When in the field, officers are not at the expense of providing or conveying their tents, as the liberality of the Company supplies them with this accommodation of the very best kind. The tents which they contract for are fully twice as large as those used in Europe. They are made of thick cotton cloth; the shell or inner roof, as well as the canauts or walls, which are five or six feet high, being composed of two folds of white, and one of blue cloth, which last is placed innermost; and the fly or outer roof is made of the same material; so that an officer, when in camp, enjoys the great comfort in that sultry clime of having six folds of thick cotton cloth placed betwixt his head and the vertical rays of the sun.

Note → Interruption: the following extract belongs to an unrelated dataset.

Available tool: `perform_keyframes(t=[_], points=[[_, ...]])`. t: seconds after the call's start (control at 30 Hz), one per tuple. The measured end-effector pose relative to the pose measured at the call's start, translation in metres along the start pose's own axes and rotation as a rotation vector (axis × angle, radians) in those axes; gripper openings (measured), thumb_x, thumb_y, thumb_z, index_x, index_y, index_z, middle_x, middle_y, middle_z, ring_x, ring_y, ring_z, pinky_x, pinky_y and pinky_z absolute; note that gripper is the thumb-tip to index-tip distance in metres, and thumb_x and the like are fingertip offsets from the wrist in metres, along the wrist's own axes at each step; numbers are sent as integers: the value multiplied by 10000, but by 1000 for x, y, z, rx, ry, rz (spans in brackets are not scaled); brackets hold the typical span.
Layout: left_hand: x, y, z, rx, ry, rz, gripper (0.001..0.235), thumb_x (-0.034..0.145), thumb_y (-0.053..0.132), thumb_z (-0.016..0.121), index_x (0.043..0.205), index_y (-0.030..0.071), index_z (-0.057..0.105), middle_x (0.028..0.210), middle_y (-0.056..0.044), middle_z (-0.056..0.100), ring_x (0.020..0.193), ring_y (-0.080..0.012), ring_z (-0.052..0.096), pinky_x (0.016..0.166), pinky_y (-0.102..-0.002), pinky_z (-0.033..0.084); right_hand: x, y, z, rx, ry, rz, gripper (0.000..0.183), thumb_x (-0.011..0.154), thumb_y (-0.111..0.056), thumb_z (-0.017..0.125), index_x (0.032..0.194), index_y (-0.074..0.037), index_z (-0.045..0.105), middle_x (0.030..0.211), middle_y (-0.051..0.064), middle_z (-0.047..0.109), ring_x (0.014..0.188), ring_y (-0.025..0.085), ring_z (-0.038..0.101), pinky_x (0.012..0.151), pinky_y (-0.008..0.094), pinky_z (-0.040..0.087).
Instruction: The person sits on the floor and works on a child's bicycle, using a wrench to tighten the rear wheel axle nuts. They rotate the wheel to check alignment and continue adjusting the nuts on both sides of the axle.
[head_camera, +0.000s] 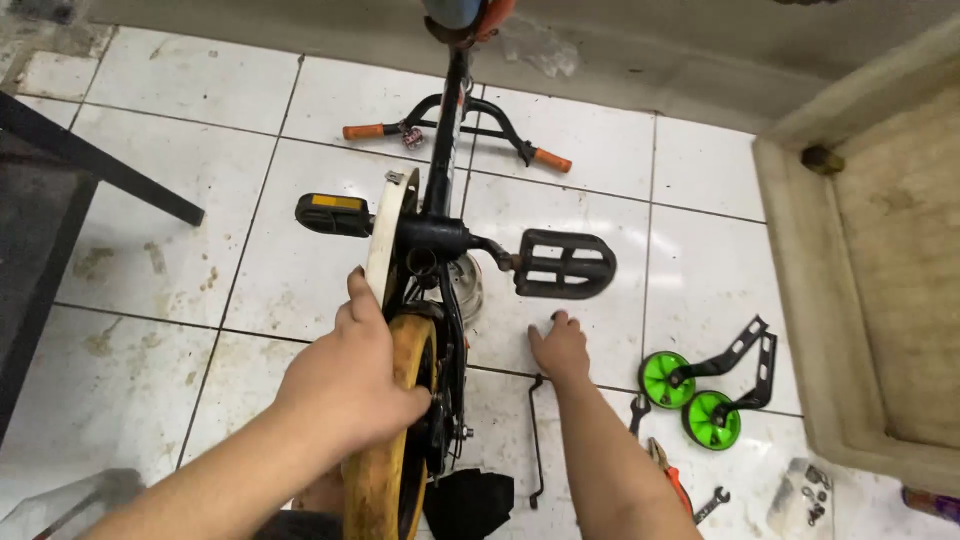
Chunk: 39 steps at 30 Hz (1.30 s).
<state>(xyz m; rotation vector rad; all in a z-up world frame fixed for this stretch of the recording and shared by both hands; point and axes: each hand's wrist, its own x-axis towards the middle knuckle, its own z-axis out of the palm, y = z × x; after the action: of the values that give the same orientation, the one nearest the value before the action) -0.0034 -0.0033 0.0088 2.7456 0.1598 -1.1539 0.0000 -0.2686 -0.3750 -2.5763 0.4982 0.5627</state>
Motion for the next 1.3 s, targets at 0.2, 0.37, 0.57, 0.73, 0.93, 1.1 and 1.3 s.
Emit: perform_keyframes(t=[0.2, 0.37, 0.57, 0.73, 0.93, 1.1, 1.3], points=[[-1, -14, 21, -281, 170, 127, 1180, 699, 254, 744, 1525, -179, 21, 1439, -383, 412, 1179, -533, 607, 944, -610, 514, -120, 46, 57, -262, -150, 27, 505, 1004, -508, 510, 1195, -41, 536, 1119, 170, 600, 1037, 384, 691, 855, 499, 614], [-8, -15, 29, -284, 246, 157, 1229, 709, 349, 786, 1531, -170, 34, 1405, -381, 467, 1252, -521, 561, 1025, -590, 460, -146, 60, 74, -232, -128, -36, 202, 994, -91, 449, 1175, -13, 496, 1058, 179, 644, 1003, 344, 720, 879, 438, 627], [-3, -28, 40, -407, 241, 253, 1362, 675, 337, 849, 1540, -118, -100, 1466, -380, 401, 1325, -516, 497, 1095, -567, 411, -160, 45, 34, 26, -60, 71, 238, 1029, -116, 378, 1204, 16, 471, 1112, 265, 654, 1119, 440, 681, 963, 527, 567], [-9, -31, 50, -455, 248, 270, 1353, 668, 271, 829, 1541, -97, -137, 1448, -372, 427, 1318, -494, 515, 1084, -546, 421, -165, 14, 31, 275, 57, 180, 314, 1041, -201, 395, 1262, 2, 488, 1207, 284, 650, 1225, 482, 616, 1053, 557, 467], [-12, -33, 48, -457, 230, 271, 1400, 652, 313, 859, 1552, -65, -146, 1436, -348, 451, 1328, -467, 513, 1081, -534, 431, -222, -60, 8, 632, 37, 233, 444, 1000, -336, 542, 1318, -31, 602, 1161, 205, 695, 1163, 369, 668, 957, 452, 547], [-20, -34, 45, -501, 216, 278, 1404, 673, 395, 858, 1564, -58, -128, 1474, -334, 436, 1356, -448, 494, 1103, -532, 422, -275, -92, -53, 1141, -161, 224, 476, 993, -127, 516, 1379, 145, 453, 867, 29, 454, 661, 116, 488, 485, 197, 409], [-3, -36, 47, -629, 212, 254, 1268, 773, 501, 745, 1604, 9, -77, 1498, -310, 439, 1379, -435, 478, 1101, -535, 420, -250, -103, -93, 1436, -246, 203, 75, 1031, -118, 434, 1066, -53, 420, 815, -54, 292, 636, 47, 316, 485, 120, 236]])
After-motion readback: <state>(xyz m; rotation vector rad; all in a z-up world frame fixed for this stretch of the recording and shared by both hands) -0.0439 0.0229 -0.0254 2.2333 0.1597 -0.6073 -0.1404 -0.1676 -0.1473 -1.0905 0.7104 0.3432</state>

The soldiers' tents hold each ten men with great ease, and have also two folds and a blue lining. Three bullocks are allotted for the carriage of each captain's marquee, and one for that of each subaltern's tent; but those of field-officers are so large as to require a camel or an elephant, which animals are also appropriated for the carriage of the soldiers' tents, mess-tents, and hospital-tents; Lascars, or tent-pitchers, are also allotted for, and two puckalie bullocks per company. These bullocks carry each two huge leathern bags for holding water, for the convenience of the soldiers in camp and on the line of march. Doolies, or sick-beds (an inferior sort of palanquin), are attached to each corps, in the proportion of one to every ten men, with four bearers to each.